◆ **Records for the task**
=== Section Start ===
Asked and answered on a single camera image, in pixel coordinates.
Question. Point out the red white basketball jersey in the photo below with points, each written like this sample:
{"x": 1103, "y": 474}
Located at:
=== Section End ===
=== Section Start ===
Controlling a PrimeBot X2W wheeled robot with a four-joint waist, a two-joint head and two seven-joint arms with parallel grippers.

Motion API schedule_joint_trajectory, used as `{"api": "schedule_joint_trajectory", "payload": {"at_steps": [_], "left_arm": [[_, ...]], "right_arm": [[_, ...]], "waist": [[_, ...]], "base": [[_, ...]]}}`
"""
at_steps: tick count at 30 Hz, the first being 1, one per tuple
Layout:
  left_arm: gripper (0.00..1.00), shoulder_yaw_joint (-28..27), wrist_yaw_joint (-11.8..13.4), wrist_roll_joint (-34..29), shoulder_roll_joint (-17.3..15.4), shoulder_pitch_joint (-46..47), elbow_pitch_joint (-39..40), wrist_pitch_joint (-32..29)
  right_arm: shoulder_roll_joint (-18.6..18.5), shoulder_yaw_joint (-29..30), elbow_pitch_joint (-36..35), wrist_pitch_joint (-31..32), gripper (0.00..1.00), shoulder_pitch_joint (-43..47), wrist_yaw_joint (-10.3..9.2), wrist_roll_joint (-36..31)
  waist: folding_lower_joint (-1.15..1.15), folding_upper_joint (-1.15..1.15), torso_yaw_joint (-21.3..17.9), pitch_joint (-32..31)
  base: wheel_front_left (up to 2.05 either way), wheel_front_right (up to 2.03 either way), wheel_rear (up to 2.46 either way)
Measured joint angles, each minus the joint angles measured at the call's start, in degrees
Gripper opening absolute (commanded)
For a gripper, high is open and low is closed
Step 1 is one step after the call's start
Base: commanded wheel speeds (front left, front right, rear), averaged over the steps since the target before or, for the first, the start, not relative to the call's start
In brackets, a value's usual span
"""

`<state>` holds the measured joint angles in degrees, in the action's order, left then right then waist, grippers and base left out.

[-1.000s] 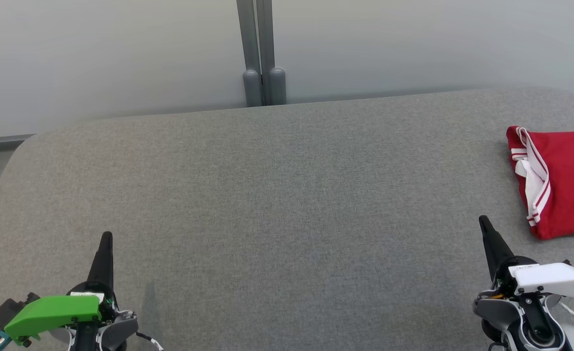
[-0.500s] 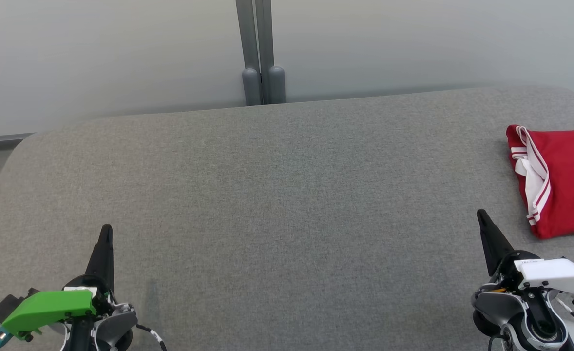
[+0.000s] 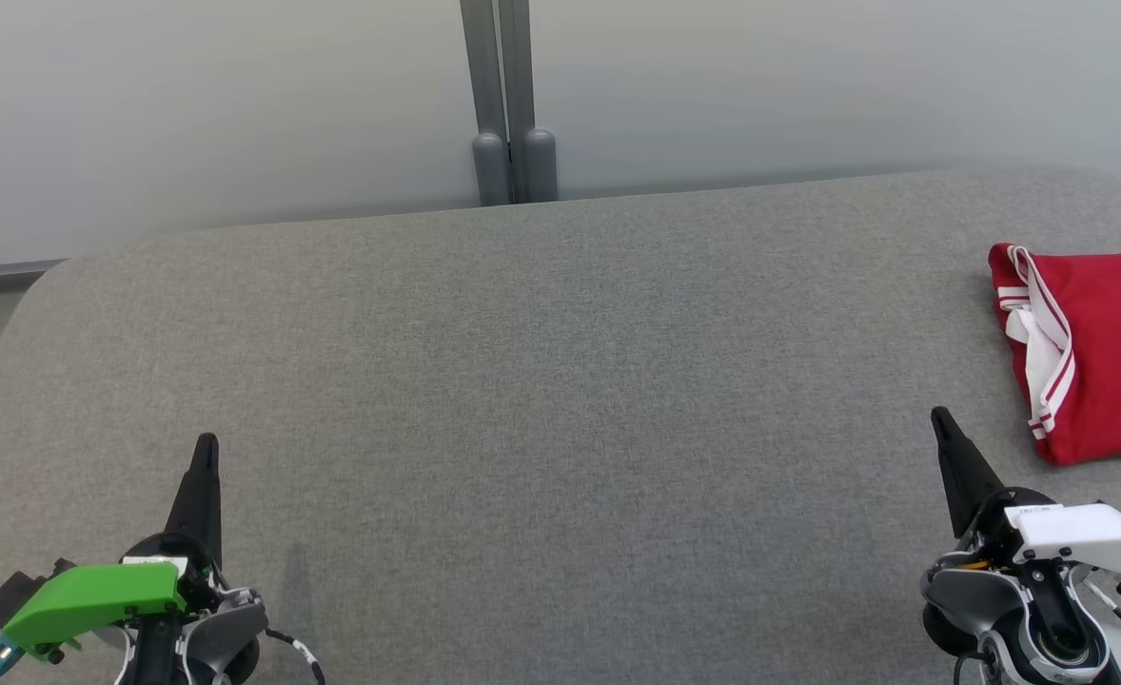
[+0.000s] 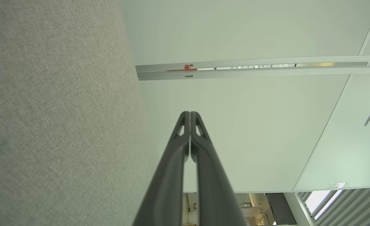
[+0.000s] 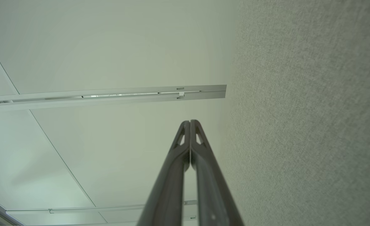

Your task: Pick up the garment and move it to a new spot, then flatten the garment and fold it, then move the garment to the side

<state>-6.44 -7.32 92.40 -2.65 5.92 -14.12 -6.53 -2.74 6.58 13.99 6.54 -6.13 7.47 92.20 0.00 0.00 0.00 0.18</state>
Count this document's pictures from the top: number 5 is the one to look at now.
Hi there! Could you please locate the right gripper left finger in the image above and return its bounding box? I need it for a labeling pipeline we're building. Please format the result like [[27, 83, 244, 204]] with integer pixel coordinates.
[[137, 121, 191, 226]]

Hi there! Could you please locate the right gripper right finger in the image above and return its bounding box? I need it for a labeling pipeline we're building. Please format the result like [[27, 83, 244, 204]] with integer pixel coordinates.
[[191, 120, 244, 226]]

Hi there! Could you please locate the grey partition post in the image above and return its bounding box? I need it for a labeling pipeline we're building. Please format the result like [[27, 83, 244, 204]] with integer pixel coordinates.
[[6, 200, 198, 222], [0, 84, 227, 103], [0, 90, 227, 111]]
=== Section End ===
◆ **To do**
Copy range, inclusive: the line holding "left_arm: gripper (0.00..1.00), shoulder_yaw_joint" to the line holding "Step 1 is one step after the call's start". Reproduce exactly those lines of the records above and no others.

◆ **Your solution**
  left_arm: gripper (0.00..1.00), shoulder_yaw_joint (-28..27), wrist_yaw_joint (-11.8..13.4), wrist_roll_joint (-34..29), shoulder_roll_joint (-17.3..15.4), shoulder_pitch_joint (-46..47), elbow_pitch_joint (-39..40), wrist_pitch_joint (-32..29)
  right_arm: shoulder_roll_joint (-18.6..18.5), shoulder_yaw_joint (-29..30), elbow_pitch_joint (-36..35), wrist_pitch_joint (-31..32), gripper (0.00..1.00), shoulder_pitch_joint (-43..47), wrist_yaw_joint (-10.3..9.2), wrist_roll_joint (-36..31)
  waist: folding_lower_joint (-1.15..1.15), folding_upper_joint (-1.15..1.15), torso_yaw_joint (-21.3..17.9), pitch_joint (-32..31)
  base: wheel_front_left (up to 2.05 either way), wheel_front_right (up to 2.03 either way), wheel_rear (up to 2.46 either way)
Measured joint angles, each minus the joint angles measured at the call's start, in degrees
Gripper opening absolute (commanded)
For a gripper, high is open and low is closed
Step 1 is one step after the call's start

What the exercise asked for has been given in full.